A Zimbabwe government minister clashed in parliament with a senior ruling party official Thursday. The dispute is over a delay in introducing a proposed law that critics say will drastically limit freedom of speech and the press.

Justice Minister Patrick Chinamasa accused Eddison Zvobgo, chairman of the parliamentary legal committee, of what the minister said was "holding parliament to ransom" as debate over the Access to Information Bill was again delayed Thursday.

Political analysts say the criticism of Mr. Zvobgo, who was for many year one of the closest advisors to President Robert Mugabe, is the first public sign of disagreement within the ruling party over the media bill.

If the legislation passes, all journalists will have to get a government license to work or face up to two years in jail for working illegally.

In reply to the minister's criticism, Mr. Zvobgo said more time was needed to study the bill, which he termed "confusing."

Parliament is due to meet again next Tuesday.

Government hostility to the media has continued, with a senior Zimbabwe official threatening to arrest South African and British journalists said to be in the country illegally.

State newspapers quote the permanent secretary for information, George Charamba, as alleging that at least four foreign-based journalists are in Zimbabwe posing as tourists.

"Our net is closing in on them," Mr. Charamba is quoted as saying. He accuses the reporters of having what he calls an "intelligence cover for a hostile power," which in the past has been official terminology for spies.

Regulations brought in by the government last year require foreign-based reporters to get a permit from the government at least one month before coming into Zimbabwe.

The government has taken an increasingly harsh line over news coverage during the past two years as publicity has grown over the worsening political and economic situation in Zimbabwe.

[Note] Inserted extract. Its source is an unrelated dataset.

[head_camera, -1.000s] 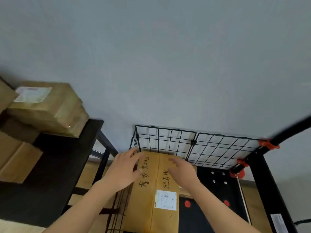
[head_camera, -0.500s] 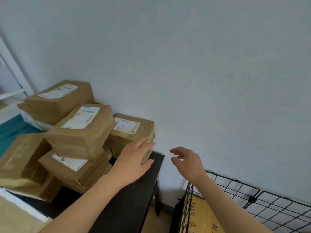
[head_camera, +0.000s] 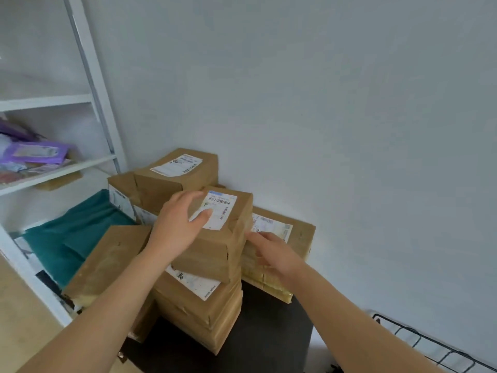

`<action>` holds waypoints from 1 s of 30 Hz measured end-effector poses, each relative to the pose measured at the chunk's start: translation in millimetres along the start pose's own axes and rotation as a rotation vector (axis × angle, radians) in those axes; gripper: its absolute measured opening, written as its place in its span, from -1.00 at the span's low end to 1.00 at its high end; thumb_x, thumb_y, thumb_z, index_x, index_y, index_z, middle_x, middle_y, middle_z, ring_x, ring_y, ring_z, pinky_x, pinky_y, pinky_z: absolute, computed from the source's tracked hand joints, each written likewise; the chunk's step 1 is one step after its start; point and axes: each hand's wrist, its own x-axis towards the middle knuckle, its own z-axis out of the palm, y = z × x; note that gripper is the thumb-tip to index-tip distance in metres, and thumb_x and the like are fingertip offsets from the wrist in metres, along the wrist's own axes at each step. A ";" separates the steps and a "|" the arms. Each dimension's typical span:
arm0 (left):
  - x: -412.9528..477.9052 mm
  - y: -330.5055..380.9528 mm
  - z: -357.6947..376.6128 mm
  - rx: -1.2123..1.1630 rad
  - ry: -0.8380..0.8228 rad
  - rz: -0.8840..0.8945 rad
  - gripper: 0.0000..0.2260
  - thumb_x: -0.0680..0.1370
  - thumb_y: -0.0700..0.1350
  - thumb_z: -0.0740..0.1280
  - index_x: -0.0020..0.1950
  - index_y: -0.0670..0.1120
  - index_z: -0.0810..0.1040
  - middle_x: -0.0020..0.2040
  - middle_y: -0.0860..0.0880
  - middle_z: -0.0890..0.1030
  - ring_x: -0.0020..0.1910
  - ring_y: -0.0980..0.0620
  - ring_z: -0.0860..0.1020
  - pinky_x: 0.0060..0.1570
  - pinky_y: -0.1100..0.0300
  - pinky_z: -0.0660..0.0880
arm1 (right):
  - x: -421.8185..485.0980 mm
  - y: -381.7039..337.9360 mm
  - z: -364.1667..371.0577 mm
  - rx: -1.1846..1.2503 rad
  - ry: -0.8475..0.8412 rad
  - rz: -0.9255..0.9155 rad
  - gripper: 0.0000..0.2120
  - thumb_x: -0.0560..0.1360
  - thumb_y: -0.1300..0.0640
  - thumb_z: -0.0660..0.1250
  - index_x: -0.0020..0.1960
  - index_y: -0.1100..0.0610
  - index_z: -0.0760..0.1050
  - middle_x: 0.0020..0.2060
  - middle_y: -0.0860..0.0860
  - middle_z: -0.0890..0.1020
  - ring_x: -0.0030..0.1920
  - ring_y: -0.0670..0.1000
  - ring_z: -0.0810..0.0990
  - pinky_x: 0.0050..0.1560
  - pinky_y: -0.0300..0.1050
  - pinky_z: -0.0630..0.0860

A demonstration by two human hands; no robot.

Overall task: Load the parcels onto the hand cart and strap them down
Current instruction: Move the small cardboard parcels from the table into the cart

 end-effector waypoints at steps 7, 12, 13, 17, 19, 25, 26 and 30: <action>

Last year, at least six foreign journalists were deported or were refused a renewal of their work permits. The editor of the independent Daily News newspaper has been arrested three times and the newspaper's printing press has been blown up.

The editor and chief reporter of an independent weekly, The Standard, were arrested and tortured by the army following a story over a possible military coup.

Meanwhile, at least three more deaths from invasions of white-owned commercial farms have been reported. The Commercial Farmers Union says militants loyal to President Mugabe have beaten to death a farm worker they accused of being a supporter of the opposition, while two night watchmen on another farm were shot dead by a militant.

Since invasions of commercial farms by militants began almost two years ago, at least 15 farmers and workers have been killed, while thousands have been beaten.

The Commercial Farmers Union says violence on farms is increasing as presidential elections scheduled for March draw nearer.